Também é importante destacar que o contrato de autorização ferroviária é o passo inicial para o desenvolvimento do projeto e que, com a realização dos estudos de engenharia, por exemplo, muitas vezes é necessária a revisão do traçado definido inicialmente no contrato.

RBT – Atualmente, as autorizações ferroviárias totalizam 22 mil quilômetros de novos trilhos em todo o país, com projeção de investimentos de mais de R$ 258 bilhões de recursos 100% privados. Mesmo assim, os investimentos públicos no setor ferroviário ainda serão necessários?

José Luis Vidal – Entendemos que o sistema ferroviário brasileiro deveria ser composto por mais de um modelo de gestão.

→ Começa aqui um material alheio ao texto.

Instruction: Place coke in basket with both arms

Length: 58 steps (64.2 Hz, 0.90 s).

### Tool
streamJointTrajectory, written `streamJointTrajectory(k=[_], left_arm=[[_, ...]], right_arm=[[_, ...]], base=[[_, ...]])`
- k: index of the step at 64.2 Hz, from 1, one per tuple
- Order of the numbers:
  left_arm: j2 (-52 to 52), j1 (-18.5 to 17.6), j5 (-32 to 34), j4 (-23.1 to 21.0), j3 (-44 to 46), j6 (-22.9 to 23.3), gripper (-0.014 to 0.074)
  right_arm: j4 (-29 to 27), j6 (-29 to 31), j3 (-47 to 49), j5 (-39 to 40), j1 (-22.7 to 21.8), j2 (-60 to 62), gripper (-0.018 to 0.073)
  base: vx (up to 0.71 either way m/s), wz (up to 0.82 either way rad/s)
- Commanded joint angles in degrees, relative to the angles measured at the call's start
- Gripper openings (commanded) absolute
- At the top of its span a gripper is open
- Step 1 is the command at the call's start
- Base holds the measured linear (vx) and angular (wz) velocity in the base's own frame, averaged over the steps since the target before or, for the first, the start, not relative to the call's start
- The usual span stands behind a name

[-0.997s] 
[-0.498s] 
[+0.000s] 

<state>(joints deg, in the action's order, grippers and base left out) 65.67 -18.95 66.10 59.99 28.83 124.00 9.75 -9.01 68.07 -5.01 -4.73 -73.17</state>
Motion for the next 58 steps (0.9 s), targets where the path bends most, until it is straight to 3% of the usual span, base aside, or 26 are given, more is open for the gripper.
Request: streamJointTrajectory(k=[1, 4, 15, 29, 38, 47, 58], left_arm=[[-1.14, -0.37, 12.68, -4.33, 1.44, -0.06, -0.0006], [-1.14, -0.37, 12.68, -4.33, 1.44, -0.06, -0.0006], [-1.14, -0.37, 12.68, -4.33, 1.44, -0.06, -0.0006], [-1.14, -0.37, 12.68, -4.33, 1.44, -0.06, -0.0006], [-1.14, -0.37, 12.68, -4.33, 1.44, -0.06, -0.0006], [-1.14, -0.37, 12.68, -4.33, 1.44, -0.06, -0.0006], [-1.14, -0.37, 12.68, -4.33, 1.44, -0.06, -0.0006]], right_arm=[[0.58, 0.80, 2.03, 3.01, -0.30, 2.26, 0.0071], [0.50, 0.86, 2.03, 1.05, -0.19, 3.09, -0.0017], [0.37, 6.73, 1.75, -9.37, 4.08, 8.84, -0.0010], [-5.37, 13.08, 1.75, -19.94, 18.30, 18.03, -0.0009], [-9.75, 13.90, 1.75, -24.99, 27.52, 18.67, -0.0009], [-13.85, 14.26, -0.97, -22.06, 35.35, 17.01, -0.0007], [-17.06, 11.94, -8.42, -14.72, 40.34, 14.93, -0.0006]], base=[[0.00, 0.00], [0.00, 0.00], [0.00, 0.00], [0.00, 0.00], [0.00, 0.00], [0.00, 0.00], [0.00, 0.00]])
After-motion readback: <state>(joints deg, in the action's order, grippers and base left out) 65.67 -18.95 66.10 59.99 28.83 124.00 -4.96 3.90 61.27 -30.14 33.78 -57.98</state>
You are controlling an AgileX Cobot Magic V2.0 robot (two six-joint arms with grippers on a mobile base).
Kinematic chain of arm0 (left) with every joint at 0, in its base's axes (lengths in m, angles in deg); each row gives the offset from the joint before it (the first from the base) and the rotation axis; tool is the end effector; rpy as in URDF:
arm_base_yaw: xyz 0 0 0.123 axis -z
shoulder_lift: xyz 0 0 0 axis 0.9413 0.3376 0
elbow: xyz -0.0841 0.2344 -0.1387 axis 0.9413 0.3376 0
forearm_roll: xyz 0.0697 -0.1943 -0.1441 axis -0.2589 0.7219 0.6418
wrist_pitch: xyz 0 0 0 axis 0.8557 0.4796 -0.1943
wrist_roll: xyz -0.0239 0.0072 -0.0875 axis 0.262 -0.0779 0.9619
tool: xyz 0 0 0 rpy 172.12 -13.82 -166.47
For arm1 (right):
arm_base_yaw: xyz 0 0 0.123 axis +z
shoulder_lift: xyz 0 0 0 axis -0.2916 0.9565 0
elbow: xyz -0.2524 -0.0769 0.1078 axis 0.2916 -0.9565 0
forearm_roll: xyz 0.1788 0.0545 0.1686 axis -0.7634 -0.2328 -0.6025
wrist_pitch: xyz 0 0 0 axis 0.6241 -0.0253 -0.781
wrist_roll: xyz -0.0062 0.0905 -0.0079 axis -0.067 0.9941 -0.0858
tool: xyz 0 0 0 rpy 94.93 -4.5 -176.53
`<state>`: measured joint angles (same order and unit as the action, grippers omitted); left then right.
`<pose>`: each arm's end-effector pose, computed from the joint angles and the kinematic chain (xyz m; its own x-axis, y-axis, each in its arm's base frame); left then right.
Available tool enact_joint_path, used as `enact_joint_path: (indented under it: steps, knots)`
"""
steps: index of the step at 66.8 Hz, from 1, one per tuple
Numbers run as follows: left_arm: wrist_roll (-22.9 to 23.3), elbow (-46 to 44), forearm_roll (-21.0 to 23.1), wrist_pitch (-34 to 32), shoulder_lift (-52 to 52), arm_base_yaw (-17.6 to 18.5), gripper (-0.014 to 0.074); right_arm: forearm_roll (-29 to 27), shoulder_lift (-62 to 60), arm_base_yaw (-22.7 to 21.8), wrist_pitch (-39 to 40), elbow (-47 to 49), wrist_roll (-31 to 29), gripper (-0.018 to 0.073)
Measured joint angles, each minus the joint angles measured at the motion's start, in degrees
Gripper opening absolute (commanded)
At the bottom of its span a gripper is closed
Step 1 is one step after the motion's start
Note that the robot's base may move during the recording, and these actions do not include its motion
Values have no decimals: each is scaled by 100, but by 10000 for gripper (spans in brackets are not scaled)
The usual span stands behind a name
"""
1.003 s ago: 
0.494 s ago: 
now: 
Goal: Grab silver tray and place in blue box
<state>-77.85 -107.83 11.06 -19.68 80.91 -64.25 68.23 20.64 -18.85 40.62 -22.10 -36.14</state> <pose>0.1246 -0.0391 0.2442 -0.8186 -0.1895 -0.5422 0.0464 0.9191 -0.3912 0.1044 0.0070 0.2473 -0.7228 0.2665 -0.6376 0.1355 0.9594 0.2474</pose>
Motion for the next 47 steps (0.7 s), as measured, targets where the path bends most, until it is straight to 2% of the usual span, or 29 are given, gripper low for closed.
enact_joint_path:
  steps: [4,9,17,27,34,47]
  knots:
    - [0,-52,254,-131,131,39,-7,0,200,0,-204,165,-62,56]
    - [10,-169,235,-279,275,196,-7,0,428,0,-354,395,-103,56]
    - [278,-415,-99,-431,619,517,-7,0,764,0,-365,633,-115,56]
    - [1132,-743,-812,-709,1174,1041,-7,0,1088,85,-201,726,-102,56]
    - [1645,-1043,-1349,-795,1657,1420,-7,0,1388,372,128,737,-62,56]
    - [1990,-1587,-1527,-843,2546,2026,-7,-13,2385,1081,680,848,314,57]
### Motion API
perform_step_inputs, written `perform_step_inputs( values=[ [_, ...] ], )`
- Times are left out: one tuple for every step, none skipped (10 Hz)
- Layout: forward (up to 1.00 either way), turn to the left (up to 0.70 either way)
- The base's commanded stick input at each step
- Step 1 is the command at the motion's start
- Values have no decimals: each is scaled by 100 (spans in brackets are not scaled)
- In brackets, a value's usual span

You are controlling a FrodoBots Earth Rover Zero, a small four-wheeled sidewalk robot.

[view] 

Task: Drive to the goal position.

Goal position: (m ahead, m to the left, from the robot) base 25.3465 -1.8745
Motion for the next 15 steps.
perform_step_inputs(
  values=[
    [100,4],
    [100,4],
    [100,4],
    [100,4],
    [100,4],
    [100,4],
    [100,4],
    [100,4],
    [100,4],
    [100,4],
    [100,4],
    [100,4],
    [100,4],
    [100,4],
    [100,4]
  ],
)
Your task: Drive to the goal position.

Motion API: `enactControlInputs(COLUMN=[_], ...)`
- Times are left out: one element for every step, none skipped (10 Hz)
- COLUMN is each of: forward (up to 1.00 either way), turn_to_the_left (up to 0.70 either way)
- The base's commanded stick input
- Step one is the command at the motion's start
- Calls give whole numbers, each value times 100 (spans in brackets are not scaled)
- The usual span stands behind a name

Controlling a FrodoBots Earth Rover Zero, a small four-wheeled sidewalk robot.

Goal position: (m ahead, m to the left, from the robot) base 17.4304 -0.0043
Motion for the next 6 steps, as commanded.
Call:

Os investimentos privados em ferrovia substituirão, em parte, a necessidade de investimentos públicos no setor, já que as ferrovias, como todas as infraestruturas de logística e transportes, são investimentos de grande monta e indutores do desenvolvimento, e novas fronteiras econômicas podem ser abertas no Brasil com um transporte ferroviário eficiente e econômico, como a vasta experiência mundial demonstra há mais de um século.

Importante lembrar que o Brasil é composto de inúmeras realidades diferentes, isso deve servir para nos mostrar que os modelos de cada região têm suas particularidades e devemos buscar modelos se aproximem ao máximo destas realidades. Que operar commodities minerais e ou agrícola é absolutamente diferente de operar carga geral e que, por tal, os compromissos de investimentos, as taxas de retorno, a gestão dos ativos, entre muitos outros pontos, têm de ser considerados de formas particulares e pontuais.

RBT – Por fim, como você analisa o mercado ferroviários brasileiro, em termos de demanda, atratividade comercial, segurança operacional, qualidade de serviço, regulação, eficiência energética, geração de empregos, controle ambiental e viabilidade financeira?

José Luis Vidal – O comprometimento com o meio ambiente não é mais uma opção e sim um pré-requisito de sobrevivência nessa nova forma de fazer negócio. As ferrovias autorizadas podem contribuir para o desenvolvimento de uma visão sistêmica do transporte brasileiro que possibilite o equilíbrio da matriz de transporte, propiciando a redução no consumo de energia fóssil, contribuindo para a diminuição das emissões de CO2. Com a ferrovia, a redução nas emissões de poluentes na atmosfera, comparada com o uso da rodovia, é estimada em cinco vezes, (fls. 24/27, Boletim de Logística – A Retomada dos Investimentos Ferroviários para Aumentar a Eficiência da Matriz de Transportes). Com isso, a ampliação da malha ferroviária contribui com o cumprimento das metas globais assumidas pelo Brasil, reduzindo as emissões de CO2 e colaborando para o controle do clima.